At the same time, another group here at Mt. Sinai, under the leadership of Dr. Peter Rubin, and a group from Boston, under the pathologist Dr. Robert Odze, published their experience with polypoid dysplasia in chronic colitis. They postulated that small adenoma-like lesions with dysplasia that could be easily resected could be treated as adenomas. In the Rubin study, when the lesions were resected and biopsies performed in the areas adjacent to the polypectomy site, none of the patients progressed to more advanced pathology. Initial and follow-up studies by Odze and colleagues were encouraging also, although one patient progressed to CRC, albeit a number of years after the adenoma finding. Additionally, a recent publication by Rutter and associates confirmed much of these findings.
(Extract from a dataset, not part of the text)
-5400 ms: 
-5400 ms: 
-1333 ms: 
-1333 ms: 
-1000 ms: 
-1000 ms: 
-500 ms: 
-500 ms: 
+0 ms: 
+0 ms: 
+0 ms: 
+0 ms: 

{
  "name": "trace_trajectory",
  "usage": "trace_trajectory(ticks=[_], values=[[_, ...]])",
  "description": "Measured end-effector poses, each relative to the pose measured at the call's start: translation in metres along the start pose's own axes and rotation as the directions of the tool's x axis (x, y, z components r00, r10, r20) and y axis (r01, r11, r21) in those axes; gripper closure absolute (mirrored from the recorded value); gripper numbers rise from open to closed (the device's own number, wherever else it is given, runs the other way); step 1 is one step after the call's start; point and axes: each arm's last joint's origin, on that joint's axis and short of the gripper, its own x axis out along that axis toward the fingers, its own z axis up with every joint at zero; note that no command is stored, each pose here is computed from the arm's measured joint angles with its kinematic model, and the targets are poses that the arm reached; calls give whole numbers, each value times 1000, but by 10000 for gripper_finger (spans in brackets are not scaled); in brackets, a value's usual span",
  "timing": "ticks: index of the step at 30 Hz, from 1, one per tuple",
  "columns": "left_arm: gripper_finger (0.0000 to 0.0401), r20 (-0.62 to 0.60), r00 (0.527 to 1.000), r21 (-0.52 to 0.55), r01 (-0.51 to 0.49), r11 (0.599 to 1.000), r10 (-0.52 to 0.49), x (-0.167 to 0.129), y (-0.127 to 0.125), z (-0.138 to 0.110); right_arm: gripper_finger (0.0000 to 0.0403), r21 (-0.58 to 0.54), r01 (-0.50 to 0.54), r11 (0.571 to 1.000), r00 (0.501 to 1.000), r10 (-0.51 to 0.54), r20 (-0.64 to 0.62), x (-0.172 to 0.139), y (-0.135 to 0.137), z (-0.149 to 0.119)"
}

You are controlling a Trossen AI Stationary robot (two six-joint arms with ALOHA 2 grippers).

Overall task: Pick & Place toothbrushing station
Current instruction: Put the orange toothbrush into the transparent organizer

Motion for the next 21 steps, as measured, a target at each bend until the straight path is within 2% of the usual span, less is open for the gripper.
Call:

In the setting of low-grade dysplasia that was not polypoid, their group found that 25% of patients developed high-grade dysplasia or cancer within 5 years. In the polypoid CRC group, they were able to successfully remove adenomas in a manner similar to the Rubin and Odze groups, and found that progression was halted. Our pathologist at Mt. Sinai, Dr. Noam Harpaz, published a study in 2006 looking at resected specimens of low-grade tubuloglandular adenocarcinoma, which were in effect low-grade dysplasia on the surface with an adenocarcinoma lesion lurking below. This is a dangerous phenomenon that further adds, in my opinion, to the wisdom of removing the colon for flat, or incompletely resected low-grade dysplasia.
With regard to medical therapies, there is some circumstantial evidence supporting the notion that colitis-related CRC is not as prevalent as it once was and that the mesalamine-based agents, currently used to treat active UC and maintain remissions, are chemopreventive. However, with the detection of dysplasia, the chemopreventive attributes of mesalamine do not seem to halt or retard progression or have any effect on subsequent risk. Ursodeoxycholic acid is chemopreventive in sclerosing cholangitis–related UC cancer. There is suggestive, but less compelling, evidence that folic acid is chemopreventive.